In Transition: White House Cybersecurity PolicyPresident Donald Trump Suggests a Militaristic Approach to IT Security
As President Donald Trump delivered his inaugural address, which made no mention of cybersecurity, the White House smoothly transitioned its website, Whitehouse.gov, from the Obama to the Trump administration. Immediately, Trump's team posted a series of position papers, including one that addressed - albeit briefly - cybersecurity, titled Making Our Military Strong Again.
The fourth paragraph of that issue paper states:
See Also: 2022 Unit 42 Ransomware Threat Report
"Cyberwarfare is an emerging battlefield, and we must take every measure to safeguard our national security secrets and systems. We will make it a priority to develop defensive and offensive cyber capabilities at our U.S. Cyber Command, and recruit the best and brightest Americans to serve in this crucial area."
Trump has yet to provide details on how his administration would approach cybersecurity. But in November, he pledged that on Day 1 of his presidency, he'd ask the Defense Department and the chairman of the Joint Chiefs of Staff "to develop a comprehensive plan to protect America's vital infrastructure from cyberattacks and all other forms of attacks."
Protecting Civilian Infrastructure: DoD or DHS?
Such an approach would diverge from the Obama administration's policy of placing the Department of Homeland Security, a civilian agency, in the lead to protect the nation's critical infrastructure, which is mostly owned and operated by private companies. "Statutorily, that job belongs to Homeland Security," former NSA and CIA Director Michael Hayden said at a Wall Street Journal forum last month.
As for defending the federal government from cyberattacks, Trump said in an Oct. 3 speech that he'd name a cyber review team, comprising the "best military, civilian and private-sector cybersecurity experts," to conduct a comprehensive review of all of the government's cybersecurity systems and technology. Trump said the cyber review would not be a one-off and that follow-up reviews would occur regularly. "The review team will also remain current on the constantly evolving new methods of attack, and will attempt to anticipate them and develop defenses as possible before major breaches occur," Trump said.
Filling Leadership Void
Another immediate challenge Trump faces: restocking the IT and IT security leadership in the White House. As political appointees, the White House's top IT and IT security leaders left with Obama, including federal CIO Tony Scott, federal CISO Gregory Touhill and White House Cybersecurity Coordinator Michael Daniel.
Trump has made some cybersecurity-related appointments, but not to these key positions. In late December, Trump recruited Thomas Bossert to be assistant to the president, with a portfolio that includes homeland security, counterterrorism and cybersecurity (see Who Is Trump's Top Security Adviser Tom Bossert?). In the George W. Bush White House, Bossert was involved in cybersecurity policymaking as a deputy homeland security adviser.

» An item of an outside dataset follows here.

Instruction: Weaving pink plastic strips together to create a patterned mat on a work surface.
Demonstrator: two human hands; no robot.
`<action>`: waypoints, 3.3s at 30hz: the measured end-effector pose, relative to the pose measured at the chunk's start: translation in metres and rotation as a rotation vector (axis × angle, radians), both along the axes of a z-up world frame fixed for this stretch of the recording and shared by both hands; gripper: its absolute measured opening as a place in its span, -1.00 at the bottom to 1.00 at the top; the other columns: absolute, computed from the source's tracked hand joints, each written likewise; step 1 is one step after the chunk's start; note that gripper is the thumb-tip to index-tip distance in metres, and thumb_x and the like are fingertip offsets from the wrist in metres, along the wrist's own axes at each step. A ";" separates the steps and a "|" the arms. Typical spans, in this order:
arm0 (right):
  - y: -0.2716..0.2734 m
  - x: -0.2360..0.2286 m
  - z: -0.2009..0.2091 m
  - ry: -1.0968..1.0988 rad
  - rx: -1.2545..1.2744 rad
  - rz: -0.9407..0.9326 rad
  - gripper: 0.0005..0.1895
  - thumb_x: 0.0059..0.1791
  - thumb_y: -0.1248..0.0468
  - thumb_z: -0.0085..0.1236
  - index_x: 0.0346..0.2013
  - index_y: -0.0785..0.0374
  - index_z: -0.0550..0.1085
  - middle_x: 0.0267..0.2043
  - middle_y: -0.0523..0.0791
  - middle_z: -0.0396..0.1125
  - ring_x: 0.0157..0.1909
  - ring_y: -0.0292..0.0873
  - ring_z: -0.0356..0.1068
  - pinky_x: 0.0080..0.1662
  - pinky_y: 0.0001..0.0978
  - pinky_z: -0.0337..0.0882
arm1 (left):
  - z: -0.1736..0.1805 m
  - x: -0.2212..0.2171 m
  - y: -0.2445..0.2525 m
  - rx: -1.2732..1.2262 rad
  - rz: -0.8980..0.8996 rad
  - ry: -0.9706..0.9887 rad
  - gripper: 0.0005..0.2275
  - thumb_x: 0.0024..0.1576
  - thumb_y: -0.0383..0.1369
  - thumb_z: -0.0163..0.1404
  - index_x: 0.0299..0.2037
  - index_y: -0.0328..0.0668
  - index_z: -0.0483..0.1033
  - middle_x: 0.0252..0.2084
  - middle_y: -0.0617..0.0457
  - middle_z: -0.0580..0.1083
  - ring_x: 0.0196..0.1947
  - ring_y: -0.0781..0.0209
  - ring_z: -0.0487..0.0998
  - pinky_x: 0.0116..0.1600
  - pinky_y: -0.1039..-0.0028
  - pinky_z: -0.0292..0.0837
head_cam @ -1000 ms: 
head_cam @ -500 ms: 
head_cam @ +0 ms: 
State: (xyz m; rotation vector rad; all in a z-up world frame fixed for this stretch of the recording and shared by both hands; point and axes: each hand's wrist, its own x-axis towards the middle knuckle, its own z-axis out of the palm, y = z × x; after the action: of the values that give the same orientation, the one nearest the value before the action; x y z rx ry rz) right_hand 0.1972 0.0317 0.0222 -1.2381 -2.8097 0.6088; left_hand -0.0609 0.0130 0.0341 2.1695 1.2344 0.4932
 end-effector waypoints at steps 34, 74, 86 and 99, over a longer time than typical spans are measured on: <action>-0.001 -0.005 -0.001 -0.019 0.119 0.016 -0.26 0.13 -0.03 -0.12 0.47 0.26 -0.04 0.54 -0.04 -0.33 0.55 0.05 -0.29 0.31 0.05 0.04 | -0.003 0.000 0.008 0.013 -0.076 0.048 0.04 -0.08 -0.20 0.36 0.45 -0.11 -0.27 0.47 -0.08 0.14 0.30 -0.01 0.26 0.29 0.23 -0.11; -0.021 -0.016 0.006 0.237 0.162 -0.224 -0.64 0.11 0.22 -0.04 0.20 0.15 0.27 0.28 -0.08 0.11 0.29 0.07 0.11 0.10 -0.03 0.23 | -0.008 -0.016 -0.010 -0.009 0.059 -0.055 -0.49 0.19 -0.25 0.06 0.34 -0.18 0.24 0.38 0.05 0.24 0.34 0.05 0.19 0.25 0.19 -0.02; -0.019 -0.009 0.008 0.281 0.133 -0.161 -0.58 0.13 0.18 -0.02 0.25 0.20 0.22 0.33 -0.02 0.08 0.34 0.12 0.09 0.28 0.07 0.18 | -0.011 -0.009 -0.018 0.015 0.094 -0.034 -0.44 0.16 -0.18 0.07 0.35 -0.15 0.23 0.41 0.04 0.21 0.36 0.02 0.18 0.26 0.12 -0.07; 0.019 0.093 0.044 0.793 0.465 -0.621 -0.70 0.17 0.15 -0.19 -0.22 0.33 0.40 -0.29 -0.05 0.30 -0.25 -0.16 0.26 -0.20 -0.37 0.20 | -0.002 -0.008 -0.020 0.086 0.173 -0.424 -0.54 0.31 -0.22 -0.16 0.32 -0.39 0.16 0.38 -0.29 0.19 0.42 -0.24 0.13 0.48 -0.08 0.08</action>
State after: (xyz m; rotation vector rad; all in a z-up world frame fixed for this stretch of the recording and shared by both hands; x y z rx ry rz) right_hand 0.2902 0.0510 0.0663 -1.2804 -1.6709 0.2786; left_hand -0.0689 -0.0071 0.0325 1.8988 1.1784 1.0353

Bossert is expected to work closely with retired Gen. John Kelley, who the Senate confirmed as DHS secretary hours after Trump's inaugural.
Earlier this month, Trump asked former New York City Mayor Rudolph Giuliani, who runs a security consultancy, to lead a corporate outreach program to solicit cybersecurity solutions from the private sector (see Donald Trump Taps Rudy Giuliani as Cybersecurity Adviser). Trump's intent, according to a statement released by his transition team, "is to obtain experiential and anecdotal information from each executive on challenges faced by his/her company, how the company met the challenges, approaches which were productive or successful, and those which were not." That insight is aimed to help the federal government identify cybersecurity solutions it could adopt.
The Russian Problem
Trump, when speaking of cybersecurity, has cited attacks from select nation-states and terror groups. "Cyberattacks from foreign governments, especially China, Russia and North Korea, along with non-state terrorist actors and organized criminal groups, constitute one of our most critical national security concerns," he said in the September speech.
But as he develops a cyber policy, Russia, in particular, poses a problem for Trump. The U.S. intelligence community blames the Kremlin for breaches on Democratic Party computers that resulted in the theft of documents, made public through WikiLeaks, that proved embarrassing to Trump's presidential rival, former Secretary of State Hillary Clinton. American intelligence agencies accuse the Russians of using the hacks as part of a campaign to help throw the election to Trump.
Trump initially rejected those claims, but after getting an intelligence briefing, accepted those findings (see Trump Confirms Russian Hacking Campaign, Aide Says). Still, he has spoken of improving relations with Russian President Vladimir Putin.
What effect the evolving relationship with Russia will have on how a Trump administration develops cybersecurity defenses remains to be seen.